皆が共に集い、お互いが罪人であることを知って、慰め合い、御言葉を聞くのです。一匹の羊を一所懸命に捜し続けておられる主イエスの愛の御声、十字 架の言葉を共に聞くのです。福音の約束をまことの信仰をもって人々が受け入 れる度に、そのすべての罪が、キリストの功績のゆえに、神によって真実に赦されるのです。


 そのような理解したうえで、「つなぐ」は、「解く」の反対だと思えばよいのです。「つなぐ」とは、お縄にかけるという意味です。ここに至って、不信仰な者や偽善者たちのすべてに告知され、明らかに証言されることを語らなければなりません。人間は誰でも回心しない限り、神の御怒りと永遠の刑罰とが彼らに留まるということです。
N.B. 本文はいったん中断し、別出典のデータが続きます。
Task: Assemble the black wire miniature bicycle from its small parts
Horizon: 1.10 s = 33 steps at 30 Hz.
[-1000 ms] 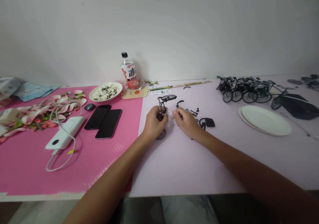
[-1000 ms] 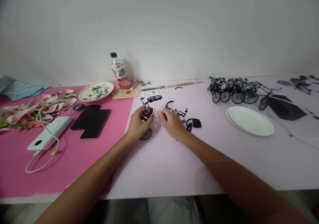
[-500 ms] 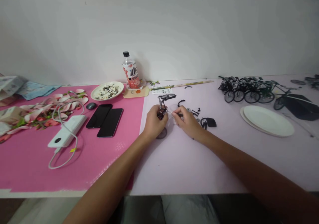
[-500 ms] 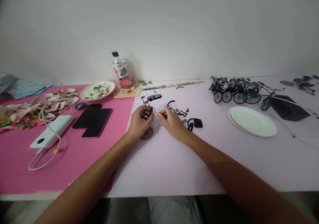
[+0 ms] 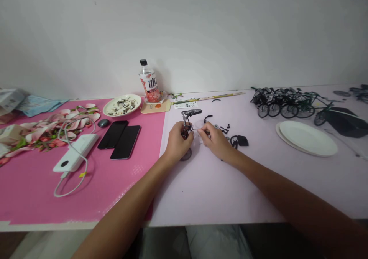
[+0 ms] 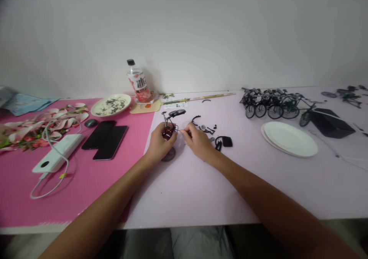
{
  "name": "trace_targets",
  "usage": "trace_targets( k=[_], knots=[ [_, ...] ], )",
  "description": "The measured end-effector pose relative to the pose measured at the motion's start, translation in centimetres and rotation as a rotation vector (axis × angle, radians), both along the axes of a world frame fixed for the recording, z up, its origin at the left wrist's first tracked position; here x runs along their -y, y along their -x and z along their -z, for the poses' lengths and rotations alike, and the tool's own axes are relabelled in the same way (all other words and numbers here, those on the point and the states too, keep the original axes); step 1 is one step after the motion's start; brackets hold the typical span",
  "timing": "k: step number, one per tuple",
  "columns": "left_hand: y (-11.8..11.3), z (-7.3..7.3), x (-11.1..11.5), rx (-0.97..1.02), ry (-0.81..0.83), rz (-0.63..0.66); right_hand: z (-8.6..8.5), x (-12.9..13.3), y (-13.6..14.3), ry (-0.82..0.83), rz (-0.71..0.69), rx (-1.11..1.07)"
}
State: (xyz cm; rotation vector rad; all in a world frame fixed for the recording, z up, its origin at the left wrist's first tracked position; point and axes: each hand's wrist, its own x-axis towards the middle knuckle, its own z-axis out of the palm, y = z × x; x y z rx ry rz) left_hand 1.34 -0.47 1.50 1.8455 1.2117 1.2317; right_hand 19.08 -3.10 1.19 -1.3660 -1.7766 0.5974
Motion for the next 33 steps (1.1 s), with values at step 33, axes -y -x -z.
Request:
trace_targets(
  k=[33],
  knots=[
    [-0.15,0.17,-0.09,-0.014,0.041,0.056,0.56,-0.53,-0.01,-0.121,0.075,-0.117]
  ],
)
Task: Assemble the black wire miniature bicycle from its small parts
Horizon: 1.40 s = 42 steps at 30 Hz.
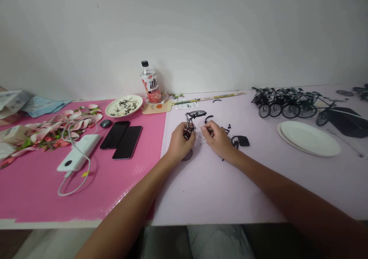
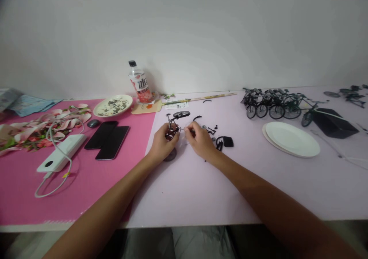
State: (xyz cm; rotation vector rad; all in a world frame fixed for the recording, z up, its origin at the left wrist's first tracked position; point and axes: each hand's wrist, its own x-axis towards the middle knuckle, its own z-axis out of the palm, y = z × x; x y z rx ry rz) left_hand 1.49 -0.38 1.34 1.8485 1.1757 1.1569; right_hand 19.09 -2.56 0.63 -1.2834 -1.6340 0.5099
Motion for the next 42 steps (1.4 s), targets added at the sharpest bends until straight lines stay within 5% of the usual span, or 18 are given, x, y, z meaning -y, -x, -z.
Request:
trace_targets(
  k=[25,35,42],
  knots=[
    [0.0,0.0,0.0,0.008,0.003,-0.007,-0.3,-0.1,-0.6,-0.072,0.025,0.027],
    [-0.1,0.1,-0.2,0.100,0.106,-0.019,-1.6,-1.5,-3.4,-0.153,0.156,0.020],
    [-0.4,-0.3,-0.4,0.281,0.248,-0.029,-0.6,-3.3,-5.4,-0.192,0.153,0.040]
  ],
)
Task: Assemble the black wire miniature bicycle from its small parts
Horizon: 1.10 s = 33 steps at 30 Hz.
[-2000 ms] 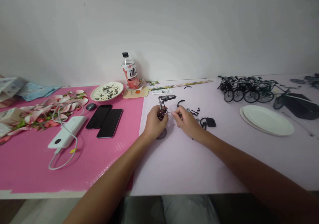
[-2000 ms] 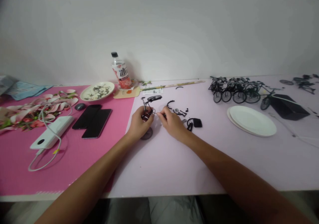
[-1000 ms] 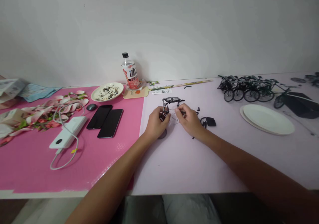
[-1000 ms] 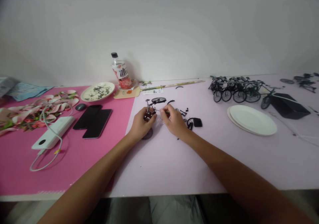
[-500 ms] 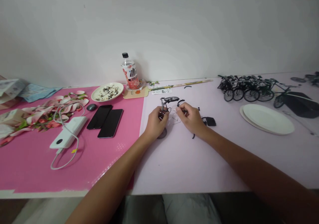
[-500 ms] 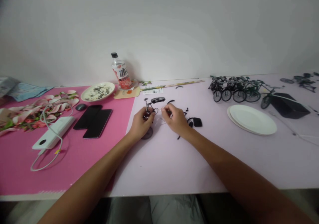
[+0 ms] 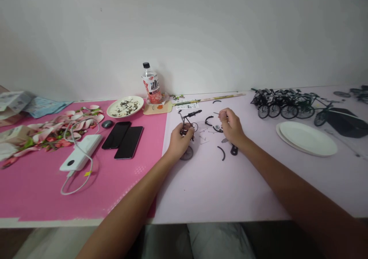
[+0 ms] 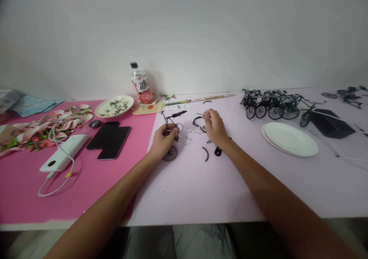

 そして、本日与えられた聖書箇所の最後では、「どんな願い事であれ、あなたがたのう ち二人が地上で心を一つにして求めるなら、わたしの天の父はそれをかなえて くださる」(19 節)と、主イエスが宣言しています。そしてさらに、「二人また は三人がわたしの名によって集まるところには、わたしもその中にいるのであ る。」(20 節)と、神がインマヌエルな存在、すなわち私たちと共にいてくださる 神であることを告げています。


 教会では、いつでも二人、三人が集まることによって、主イエスが御自身の臨在を示してくださいます。「どんな願い事であれ」の後に、二人が心を一つに して求めるなら、主イエスがその中にいてくださり、父なる神がそれをかなえてくださると言うのです。


 ところで、本日与えられました新共同訳聖書の小見出しには、「兄弟の忠告」と記されています。そのことをふまえながら、本日の説教題を、「兄弟相互の慰め」とさせていただきました。ハイデルベルク教理問答第一問の「生きるにも死ぬにも、あなたのただ一つの『慰め』は何ですか」という、冒頭の言葉から、祈りを込めて『慰め』という言葉を用いさせていただいたのです。


 この教理問答では、これさえあればどんなに苦しい中にあっても「自分は生 きていける」と言えるものを持っているか、と問われています。この地上の生涯においては、思いもかけない災難や不幸が、突然襲ってきます。その中でわたしたちを本当に支えていく『慰め』とは、一体どのようなものなのでしょうか。


 自分の人生の屋台骨を揺るがされていくような事態に直面しても、なおそこでしっかりと自分を立たせていく土台となるものとは何かと、問われているのです。そして、自分は全能の主なる神イエス・キリストのものとされている、だから自分は、常に変わることのない神の守りの中に置かれていて、たとえ困難な問題のただ中にあって暴風雨の中にいるように思えても、目には見えないけれども、この神の守りは変わることなく、自分を包み込んでくださっていると思える、だからこそ、そのようなただ一つの『慰め』とはという問いかけに対して、「主イエス・キリストのものであること」であると言うことが出来るのです。


 2000年の歴史の中で、神への信仰こそが、迫害と困難と死と困難な問題の中にあるキリスト者たちを支え、強めてきた、ただ一つの慰めでした。この慰めこそが、現実の困難の中に生きるわたしたちに、力を与えるものなのです。教会に集う私たちは「生きるにも死ぬにも、ただ一つの慰めは何ですか」と祈り求め、「ただ一つの慰め」である主イエスのものとなることを信じて願い、インマニュエルの神、主イエスと共に歩み、私たちの中にいてくださる主イエスに従って「兄弟相互の慰め」が求められているのです。


 私は今朝も、マルコ 9 章 23 節の「信じるものには何でもできる。」という御言葉を受け取って出かけて参りました。すべてをご存知の主イエス・キリストを真ん中にお招きして、主と共に兄弟相互の慰めをしながら歩ませていただきましょう。そうすれば、すべてのことが古いまま留まることはありません。私たちは、主が与えてくださる赦しを賜物として受け取り、それを糧として教会が新しく形成され続けていくことを経験させていただくのです。